The timing of Romney’s departure from Bain became a lightning rod earlier today, when The Boston Globe published an article suggesting that Romney remained actively involved with the firm longer than he and his campaign have claimed. The sourcing is largely SEC documents that list Romney as Bain Capital’s CEO and sole shareholder through 2002 — or three years after Romney officially left to run the Salt Lake City Olympic Games…
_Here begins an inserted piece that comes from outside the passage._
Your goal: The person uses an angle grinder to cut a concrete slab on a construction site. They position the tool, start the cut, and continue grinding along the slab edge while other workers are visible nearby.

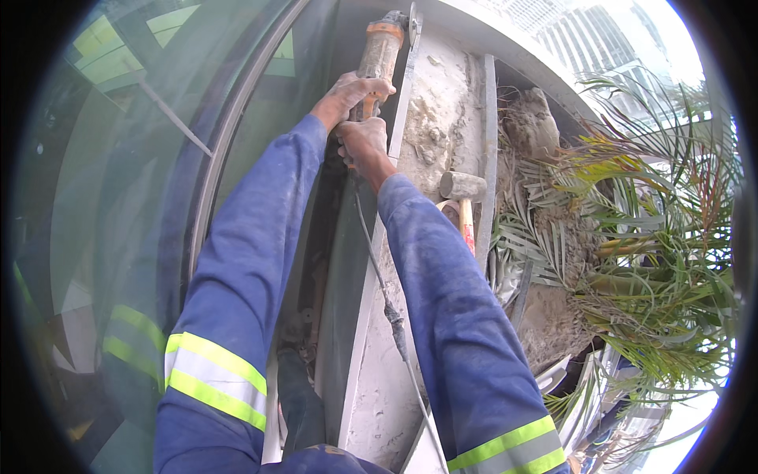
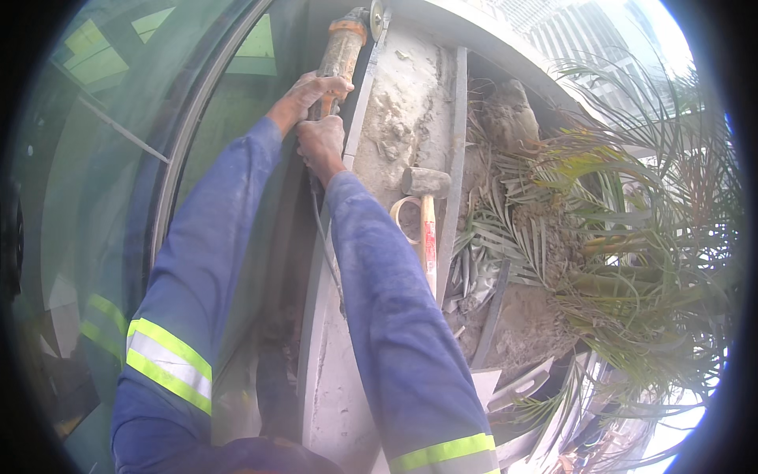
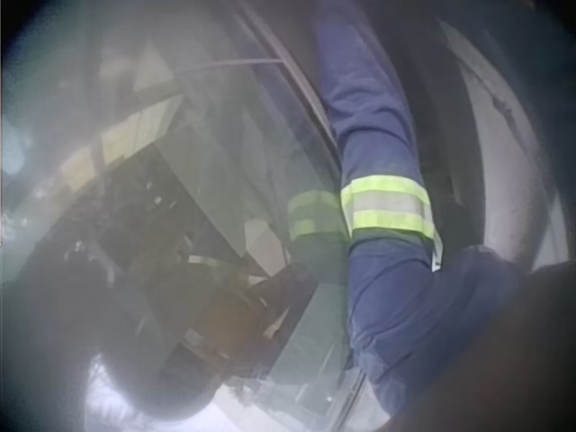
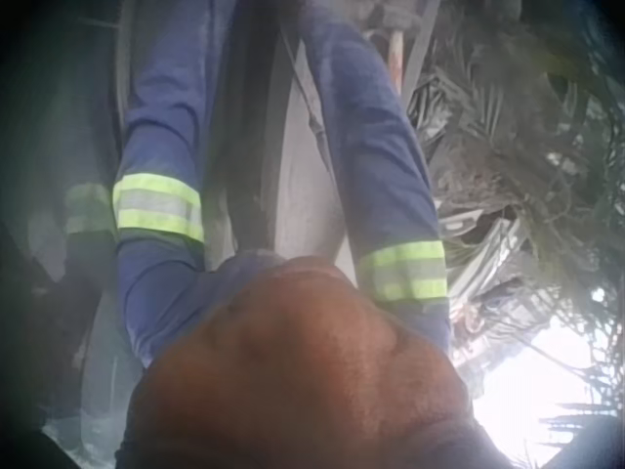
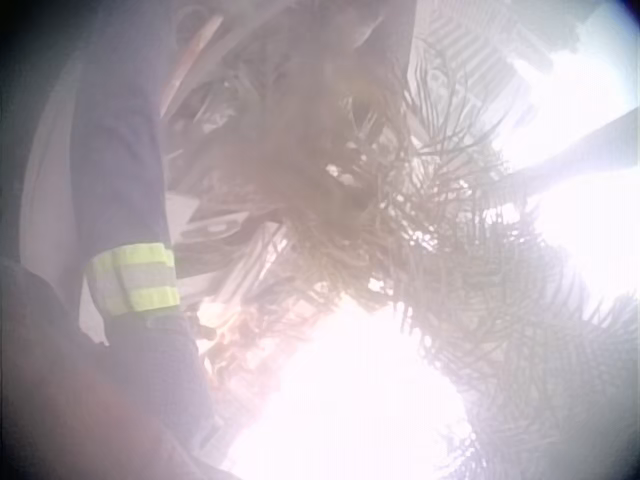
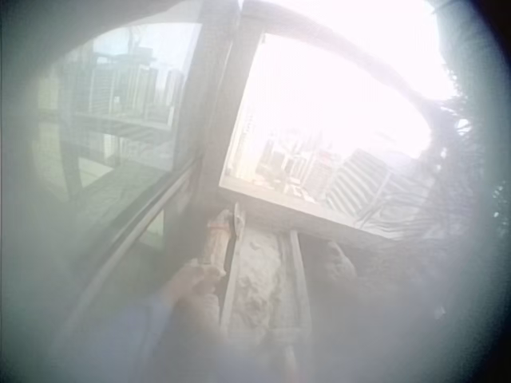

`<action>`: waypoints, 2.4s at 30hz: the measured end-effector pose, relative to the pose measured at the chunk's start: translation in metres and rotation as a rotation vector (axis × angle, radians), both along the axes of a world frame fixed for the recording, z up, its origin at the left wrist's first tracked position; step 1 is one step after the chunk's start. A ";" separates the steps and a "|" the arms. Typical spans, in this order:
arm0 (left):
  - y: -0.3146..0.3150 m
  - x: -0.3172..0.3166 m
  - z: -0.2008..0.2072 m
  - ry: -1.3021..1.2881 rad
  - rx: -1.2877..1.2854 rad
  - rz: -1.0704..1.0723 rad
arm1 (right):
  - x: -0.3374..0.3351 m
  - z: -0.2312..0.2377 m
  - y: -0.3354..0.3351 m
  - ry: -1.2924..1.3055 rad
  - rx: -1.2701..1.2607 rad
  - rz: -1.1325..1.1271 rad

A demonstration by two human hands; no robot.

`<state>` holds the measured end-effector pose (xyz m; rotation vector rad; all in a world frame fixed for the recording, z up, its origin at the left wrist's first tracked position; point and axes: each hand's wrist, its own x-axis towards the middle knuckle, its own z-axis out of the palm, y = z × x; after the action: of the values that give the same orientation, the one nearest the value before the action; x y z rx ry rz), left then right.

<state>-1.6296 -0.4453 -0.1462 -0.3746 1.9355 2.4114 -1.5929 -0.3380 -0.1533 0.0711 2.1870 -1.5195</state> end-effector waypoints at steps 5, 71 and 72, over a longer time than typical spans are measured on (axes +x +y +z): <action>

As Fortune wrote earlier, Romney left Bain suddenly — rather than as part of an organized transition plan — after being asked to lead an Olympic organizing committee that had spiraled out of control. Moreover, it was unclear in February 1999 if Romney’s leave of absence would be permanent, or if he would return (as he had in 1994, after losing a U.S.Senate race to Ted Kennedy). He didn’t formally give up his title and firm ownership until 2002, once the Games had been successful and he was interested in other elective office. In the interim, he continued to fulfill legal obligations such as signing certain documents — but actual investment and managerial decisions were being made by others.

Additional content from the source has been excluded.